Published in Volume
115, Issue 6
(June 1, 2005)J Clin Invest.
Copyright © 2005, American Society for Clinical Investigation
Atrial natriuretic peptide: an essential physiological regulator of transvascular fluid, protein transport, and plasma volume
Department of Physiology and Membrane Biology, School of Medicine, University of California Davis, Davis, California, USA.
Address correspondence to: Fitz-Roy E. Curry, Department of Physiology and Membrane Biology, School of Medicine, One Shields Avenue, University of California Davis, Davis, California 95616, USA. Phone: (530) 752-7081; Fax: (530) 752-5423; E-mail: firstname.lastname@example.org.
Published June 1, 2005
Atrial natriuretic peptide (ANP) acts acutely to reduce plasma volume by at least 3 mechanisms: increased renal excretion of salt and water, vasodilation, and increased vascular permeability. Authors of a study in this issue of the JCI performed a knockout of the receptor for ANP in vascular endothelia in order to distinguish the effects of ANP-dependent increases in vascular permeability from those of other endocrine actions of ANP in the regulation of plasma volume. The knockout mice exhibited reduced vascular permeability to plasma protein, resulting in chronically increased plasma volume, arterial hypertension, and cardiac hypertrophy. Renal excretion and vasodilation did not account for these changes. Thus ANP-induced increases in endothelial permeability may be critical to the ability of ANP to lower arterial blood pressure.

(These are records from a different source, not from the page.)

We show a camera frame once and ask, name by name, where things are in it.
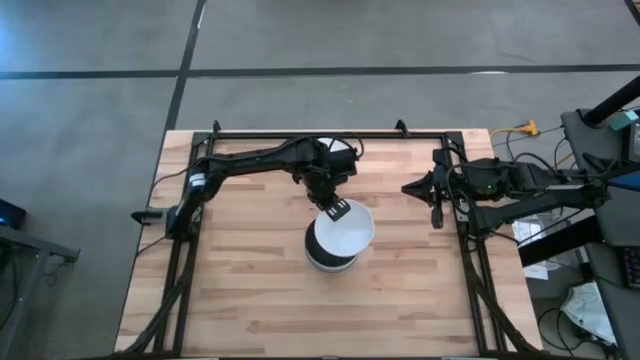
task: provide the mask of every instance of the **gray floor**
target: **gray floor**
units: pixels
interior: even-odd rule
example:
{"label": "gray floor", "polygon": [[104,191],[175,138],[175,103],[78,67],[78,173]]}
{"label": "gray floor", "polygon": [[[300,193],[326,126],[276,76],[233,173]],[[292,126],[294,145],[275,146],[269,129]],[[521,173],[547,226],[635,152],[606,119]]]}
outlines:
{"label": "gray floor", "polygon": [[[0,72],[178,69],[195,3],[4,1]],[[638,63],[639,31],[622,0],[209,0],[192,68]],[[176,127],[551,129],[637,75],[190,79]],[[38,289],[23,358],[112,350],[140,233],[129,213],[145,206],[174,86],[0,80],[0,198],[28,209],[28,232],[82,248]],[[561,136],[513,151],[548,157]]]}

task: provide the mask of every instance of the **wooden table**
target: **wooden table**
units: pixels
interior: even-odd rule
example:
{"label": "wooden table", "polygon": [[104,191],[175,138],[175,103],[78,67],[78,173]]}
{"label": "wooden table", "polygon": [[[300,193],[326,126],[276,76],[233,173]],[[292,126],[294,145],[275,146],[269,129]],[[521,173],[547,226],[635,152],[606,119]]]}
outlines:
{"label": "wooden table", "polygon": [[[157,177],[186,167],[192,134],[167,133]],[[469,159],[493,156],[487,130],[463,134]],[[451,208],[445,206],[444,228],[434,230],[427,205],[400,193],[402,185],[433,168],[431,152],[439,141],[365,141],[358,175],[340,185],[338,194],[371,209],[376,236],[343,273],[323,273],[308,262],[304,232],[318,210],[290,175],[229,178],[207,203],[184,356],[477,355]],[[217,140],[214,150],[281,142]],[[177,204],[183,182],[183,176],[161,182],[150,206]],[[140,246],[162,234],[163,226],[146,227]],[[128,346],[159,307],[170,248],[164,240],[137,259],[116,350]],[[487,248],[502,308],[541,347],[515,245],[494,238]],[[168,328],[170,344],[171,319]]]}

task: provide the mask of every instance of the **yellow cable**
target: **yellow cable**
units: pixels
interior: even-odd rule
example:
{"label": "yellow cable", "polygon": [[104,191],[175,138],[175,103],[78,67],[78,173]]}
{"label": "yellow cable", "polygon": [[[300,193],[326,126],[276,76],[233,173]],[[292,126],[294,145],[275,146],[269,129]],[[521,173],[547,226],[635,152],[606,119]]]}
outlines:
{"label": "yellow cable", "polygon": [[540,131],[538,131],[538,128],[536,127],[536,122],[533,120],[529,120],[527,121],[526,124],[520,125],[514,128],[502,128],[502,129],[493,130],[492,132],[489,133],[489,137],[492,137],[493,135],[498,133],[510,132],[510,131],[522,132],[525,134],[529,134],[530,136],[536,136],[540,134]]}
{"label": "yellow cable", "polygon": [[562,164],[563,162],[565,162],[567,159],[569,159],[569,158],[570,158],[570,157],[572,157],[572,156],[573,156],[573,154],[572,154],[572,153],[567,154],[567,156],[563,157],[562,159],[560,159],[560,160],[558,161],[558,166],[560,166],[560,164]]}
{"label": "yellow cable", "polygon": [[501,133],[501,132],[509,132],[509,131],[522,131],[522,129],[520,128],[503,128],[503,129],[495,129],[492,132],[489,133],[489,136],[493,136],[495,134]]}

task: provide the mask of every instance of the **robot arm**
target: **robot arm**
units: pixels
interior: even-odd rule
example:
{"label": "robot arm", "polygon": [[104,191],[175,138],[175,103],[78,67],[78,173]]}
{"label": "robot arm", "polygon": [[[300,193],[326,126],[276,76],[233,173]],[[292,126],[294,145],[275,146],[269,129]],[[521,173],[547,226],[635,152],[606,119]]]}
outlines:
{"label": "robot arm", "polygon": [[295,183],[302,182],[309,200],[337,221],[350,207],[335,189],[356,174],[357,160],[355,148],[330,151],[328,145],[311,137],[287,140],[270,149],[200,158],[191,167],[180,203],[169,209],[166,237],[175,239],[186,234],[196,210],[213,199],[227,177],[275,170],[292,174]]}
{"label": "robot arm", "polygon": [[[456,209],[468,217],[470,235],[484,238],[502,224],[525,216],[561,206],[597,208],[608,197],[606,181],[582,171],[541,169],[530,163],[488,158],[447,166],[445,151],[434,150],[433,172],[402,187],[402,192],[434,207],[434,228],[442,227],[443,200],[453,201]],[[498,201],[505,197],[519,201],[501,207],[469,208],[471,200]]]}

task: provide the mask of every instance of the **wire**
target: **wire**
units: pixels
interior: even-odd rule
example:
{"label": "wire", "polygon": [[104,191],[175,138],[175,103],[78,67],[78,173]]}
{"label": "wire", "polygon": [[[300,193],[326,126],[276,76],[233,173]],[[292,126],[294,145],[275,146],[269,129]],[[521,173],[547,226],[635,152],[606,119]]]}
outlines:
{"label": "wire", "polygon": [[[554,264],[558,264],[558,265],[560,265],[560,266],[563,266],[563,267],[565,267],[565,268],[567,268],[567,269],[569,269],[569,270],[573,270],[573,271],[575,271],[575,272],[577,272],[577,273],[580,273],[580,274],[582,275],[582,270],[580,270],[580,269],[573,268],[573,267],[571,267],[571,266],[569,266],[569,265],[563,264],[563,263],[561,263],[561,262],[557,262],[557,261],[555,261],[555,260],[545,260],[545,261],[548,261],[548,262],[551,262],[551,263],[554,263]],[[615,287],[617,287],[617,288],[624,288],[624,287],[622,287],[622,286],[620,286],[620,285],[618,285],[618,284],[614,283],[613,281],[611,281],[611,280],[607,280],[607,279],[605,279],[605,278],[603,278],[603,277],[601,277],[601,276],[597,276],[597,275],[595,275],[595,274],[593,274],[592,276],[593,276],[593,278],[594,278],[594,279],[602,280],[602,281],[604,281],[604,282],[606,282],[606,283],[608,283],[608,284],[610,284],[610,285],[613,285],[613,286],[615,286]]]}
{"label": "wire", "polygon": [[556,331],[558,332],[558,335],[560,335],[560,339],[562,340],[562,343],[564,344],[564,348],[561,347],[560,345],[556,345],[553,342],[549,341],[549,339],[547,339],[546,336],[544,336],[544,334],[542,333],[542,330],[540,329],[540,324],[542,323],[542,319],[545,317],[545,315],[551,313],[552,311],[558,311],[558,319],[560,317],[560,315],[562,315],[562,311],[560,311],[560,308],[551,308],[551,309],[547,309],[546,311],[544,311],[539,317],[538,317],[538,331],[540,332],[540,337],[542,338],[542,340],[544,340],[547,344],[551,345],[552,347],[558,349],[558,350],[562,350],[562,351],[568,351],[569,354],[571,354],[571,356],[574,356],[571,351],[575,350],[577,348],[579,348],[582,344],[584,344],[586,341],[580,341],[577,345],[575,345],[572,348],[569,348],[569,346],[567,346],[567,344],[564,342],[564,339],[562,338],[562,335],[560,334],[560,327],[558,326],[558,322],[556,322]]}
{"label": "wire", "polygon": [[7,324],[7,321],[11,318],[11,314],[13,314],[13,310],[18,304],[18,266],[13,258],[11,259],[11,268],[13,269],[13,297],[11,299],[11,304],[7,310],[3,312],[2,320],[0,320],[0,330],[2,330],[2,328]]}
{"label": "wire", "polygon": [[150,248],[150,247],[152,247],[153,245],[155,245],[155,244],[159,243],[160,241],[164,240],[164,239],[165,239],[165,236],[166,236],[166,235],[163,235],[160,239],[158,239],[158,240],[156,240],[156,241],[152,242],[151,244],[149,244],[149,245],[147,245],[147,246],[143,247],[142,249],[138,250],[138,252],[136,253],[136,257],[140,256],[140,254],[142,254],[143,252],[145,252],[147,249],[149,249],[149,248]]}
{"label": "wire", "polygon": [[507,234],[503,234],[503,233],[497,232],[497,231],[495,231],[495,230],[492,230],[492,231],[491,231],[491,233],[492,233],[492,234],[494,234],[494,235],[498,235],[498,236],[500,236],[500,237],[503,237],[503,238],[505,238],[505,239],[507,239],[507,240],[511,240],[511,241],[513,241],[514,243],[518,244],[518,245],[520,245],[520,244],[521,244],[521,242],[520,242],[520,241],[518,241],[516,238],[511,237],[511,236],[509,236],[509,235],[507,235]]}
{"label": "wire", "polygon": [[469,162],[469,160],[467,160],[467,156],[460,150],[451,147],[451,146],[445,146],[442,148],[443,150],[449,150],[452,151],[454,153],[456,153],[456,155],[458,155],[460,157],[460,160],[462,160],[462,162]]}
{"label": "wire", "polygon": [[[547,129],[547,130],[540,131],[540,133],[539,133],[536,137],[539,137],[539,136],[540,136],[540,135],[542,135],[542,134],[546,134],[546,133],[549,133],[549,132],[552,132],[552,131],[560,130],[560,129],[562,129],[562,128],[563,128],[563,126],[562,126],[562,125],[560,125],[560,126],[555,127],[555,128],[551,128],[551,129]],[[511,140],[511,143],[514,143],[514,142],[516,142],[516,141],[520,141],[520,140],[524,140],[524,139],[529,139],[530,137],[531,137],[531,136],[523,136],[523,137],[519,137],[519,138],[516,138],[516,139]],[[507,143],[506,141],[499,142],[499,143],[497,143],[497,144],[494,144],[494,145],[493,145],[493,147],[500,146],[500,145],[504,145],[504,144],[506,144],[506,143]]]}
{"label": "wire", "polygon": [[71,266],[73,267],[75,265],[75,261],[74,262],[61,262],[58,264],[58,266],[56,266],[55,269],[51,270],[48,273],[44,273],[44,276],[47,277],[47,286],[48,287],[53,287],[57,282],[58,282],[58,270],[60,270],[63,266]]}
{"label": "wire", "polygon": [[463,215],[467,215],[469,214],[469,211],[466,210],[462,210],[462,208],[460,207],[460,205],[456,202],[456,198],[453,197],[453,191],[451,190],[451,183],[449,181],[449,178],[451,178],[451,173],[453,172],[453,170],[455,168],[460,168],[462,167],[462,164],[456,164],[453,165],[448,171],[447,171],[447,176],[446,176],[446,184],[447,184],[447,194],[449,195],[449,199],[451,200],[451,204],[453,204],[453,207],[458,210],[461,214]]}
{"label": "wire", "polygon": [[172,177],[176,177],[176,176],[178,176],[178,175],[182,175],[182,174],[186,173],[186,172],[187,172],[187,170],[189,170],[189,169],[191,168],[191,166],[193,166],[193,164],[192,164],[192,165],[187,166],[186,168],[184,168],[184,169],[182,169],[182,170],[178,171],[178,172],[177,172],[177,173],[175,173],[175,174],[165,175],[165,176],[163,176],[163,177],[159,178],[158,180],[156,180],[156,181],[153,183],[153,185],[151,185],[151,191],[153,191],[153,189],[155,189],[155,188],[156,188],[156,186],[158,186],[158,184],[159,184],[161,181],[166,180],[166,179],[169,179],[169,178],[172,178]]}
{"label": "wire", "polygon": [[[357,155],[358,159],[360,159],[362,157],[362,155],[364,155],[364,142],[362,141],[362,138],[360,136],[358,136],[356,133],[352,132],[351,134],[353,134],[353,136],[355,136],[356,139],[358,139],[358,142],[360,143],[360,154]],[[340,138],[338,138],[338,141],[342,141],[342,142],[348,144],[346,141],[344,141],[344,140],[342,140]]]}
{"label": "wire", "polygon": [[556,148],[553,150],[553,167],[556,170],[558,170],[558,150],[560,150],[560,145],[562,145],[565,140],[567,140],[566,136],[558,141],[558,144],[556,144]]}
{"label": "wire", "polygon": [[517,127],[515,128],[502,128],[502,129],[495,129],[492,132],[489,133],[489,137],[492,137],[495,134],[499,134],[502,132],[513,132],[513,131],[521,131],[522,129],[519,129]]}
{"label": "wire", "polygon": [[[561,317],[562,317],[562,311],[558,311],[558,316],[556,316],[556,331],[558,332],[558,337],[560,338],[560,341],[562,342],[562,345],[564,345],[565,349],[567,349],[567,351],[569,352],[569,355],[575,356],[571,352],[571,349],[569,349],[569,345],[567,345],[567,342],[564,341],[564,338],[562,337],[562,331],[560,331],[560,318]],[[578,345],[576,345],[576,347],[573,348],[573,350],[577,349],[578,346],[580,346],[582,344],[584,344],[584,343],[580,342]]]}
{"label": "wire", "polygon": [[523,156],[529,156],[532,157],[538,161],[540,161],[547,169],[549,169],[549,171],[551,171],[554,175],[556,176],[560,176],[560,174],[556,171],[556,169],[553,168],[553,166],[551,166],[545,159],[541,158],[540,156],[534,154],[534,153],[530,153],[530,152],[523,152],[518,154],[513,161],[518,161],[519,158],[523,157]]}
{"label": "wire", "polygon": [[565,155],[562,159],[560,159],[560,161],[558,161],[558,164],[556,165],[556,169],[558,168],[558,166],[560,166],[560,164],[562,164],[563,162],[567,161],[572,156],[573,156],[573,154],[569,153],[569,154]]}
{"label": "wire", "polygon": [[509,153],[509,158],[510,158],[511,160],[514,160],[514,157],[513,157],[513,151],[511,151],[511,143],[509,142],[509,141],[511,141],[511,135],[512,135],[512,134],[513,134],[513,131],[509,131],[509,133],[507,133],[507,141],[506,141],[506,144],[507,144],[507,153]]}

Renal versus endothelial mechanisms in regulating plasma volume
Plasma volume is maintained by the interplay of mechanisms regulating total extracellular fluid volume and Starling forces, the latter of which govern the distribution of the extracellular fluid volume between the vascular space and the interstitial space (1). For example, atrial natriuretic peptide (ANP) is a small peptide secreted by the heart upon atrial stretch and high systemic blood pressure. The acute effects of this potent, short-lived peptide include increased glomerular filtration and increased renal excretion of sodium and water. These changes may serve to decrease blood volume and subsequently lower blood pressure (2, 3). However, if these renal responses were the primary effects of ANP action, the loss of tubular fluid derived from glomerular filtration of plasma would concentrate the plasma proteins in the vascular space. The resultant increase in the osmotic pressure of the plasma protein concentration would favor reabsorption of fluid across the endothelial barrier from the interstitial space. Thus, the tendency of ANP-dependent renal mechanisms to decrease plasma volume would be opposed by the change in Starling forces, which would tend to increase plasma volume.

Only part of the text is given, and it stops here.